* TASK DIRECTIONS: Please reproduce the full listing exactly, with nothing added.

* DATASET EXCERPT:
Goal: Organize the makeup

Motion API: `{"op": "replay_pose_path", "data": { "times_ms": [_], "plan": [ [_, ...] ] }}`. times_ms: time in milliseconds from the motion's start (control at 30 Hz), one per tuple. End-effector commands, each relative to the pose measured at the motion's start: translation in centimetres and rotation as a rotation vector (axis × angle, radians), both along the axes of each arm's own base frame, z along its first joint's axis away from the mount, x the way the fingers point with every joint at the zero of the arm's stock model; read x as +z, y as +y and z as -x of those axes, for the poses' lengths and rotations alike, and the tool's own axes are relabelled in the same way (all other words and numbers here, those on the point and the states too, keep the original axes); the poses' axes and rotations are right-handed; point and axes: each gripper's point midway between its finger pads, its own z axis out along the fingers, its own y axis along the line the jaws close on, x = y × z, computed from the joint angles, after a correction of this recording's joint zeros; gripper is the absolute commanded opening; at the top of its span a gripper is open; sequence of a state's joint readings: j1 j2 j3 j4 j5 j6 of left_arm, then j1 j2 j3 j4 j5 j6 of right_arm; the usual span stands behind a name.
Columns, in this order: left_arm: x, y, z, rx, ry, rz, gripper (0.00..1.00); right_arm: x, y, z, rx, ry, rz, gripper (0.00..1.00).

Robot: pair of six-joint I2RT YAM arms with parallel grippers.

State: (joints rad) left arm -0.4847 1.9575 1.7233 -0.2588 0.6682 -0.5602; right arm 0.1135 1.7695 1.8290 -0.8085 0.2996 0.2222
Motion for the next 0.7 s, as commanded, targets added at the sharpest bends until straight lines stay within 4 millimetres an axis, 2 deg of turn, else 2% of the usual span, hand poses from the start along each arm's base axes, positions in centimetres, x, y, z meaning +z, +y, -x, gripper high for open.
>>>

* EXERCISE SOLUTION:
Goal: Organize the makeup

Motion API: `{"op": "replay_pose_path", "data": { "times_ms": [_], "plan": [ [_, ...] ] }}`. times_ms: time in milliseconds from the motion's start (control at 30 Hz), one per tuple. End-effector commands, each relative to the pose measured at the motion's start: translation in centimetres and rotation as a rotation vector (axis × angle, radians), both along the axes of each arm's own base frame, z along its first joint's axis away from the mount, x the way the fingers point with every joint at the zero of the arm's stock model; read x as +z, y as +y and z as -x of those axes, for the poses' lengths and rotations alike, and the tool's own axes are relabelled in the same way (all other words and numbers here, those on the point and the states too, keep the original axes); the poses' axes and rotations are right-handed; point and axes: each gripper's point midway between its finger pads, its own z axis out along the fingers, its own y axis along the line the jaws close on, x = y × z, computed from the joint angles, after a correction of this recording's joint zeros; gripper is the absolute commanded opening; at the top of its span a gripper is open; sequence of a state's joint readings: j1 j2 j3 j4 j5 j6 of left_arm, then j1 j2 j3 j4 j5 j6 of right_arm; the usual span stands behind a name.
Columns, in this order: left_arm: x, y, z, rx, ry, rz, gripper (0.00..1.00); right_arm: x, y, z, rx, ry, rz, gripper (0.00..1.00).

Robot: pair of six-joint I2RT YAM arms with parallel grippers.

State: (joints rad) left arm -0.4847 1.9575 1.7233 -0.2588 0.6682 -0.5602; right arm 0.1135 1.7695 1.8290 -0.8085 0.2996 0.2222
Motion for the next 0.7 s, as commanded, targets added at the sharpest bends until straight lines stay within 4 millimetres an axis, 2 deg of turn, else 2% of the usual span, hand poses from the start along each arm's base axes, positions in centimetres, x, y, z meaning +z, +y, -x, gripper high for open.
>>>

The output is now finished.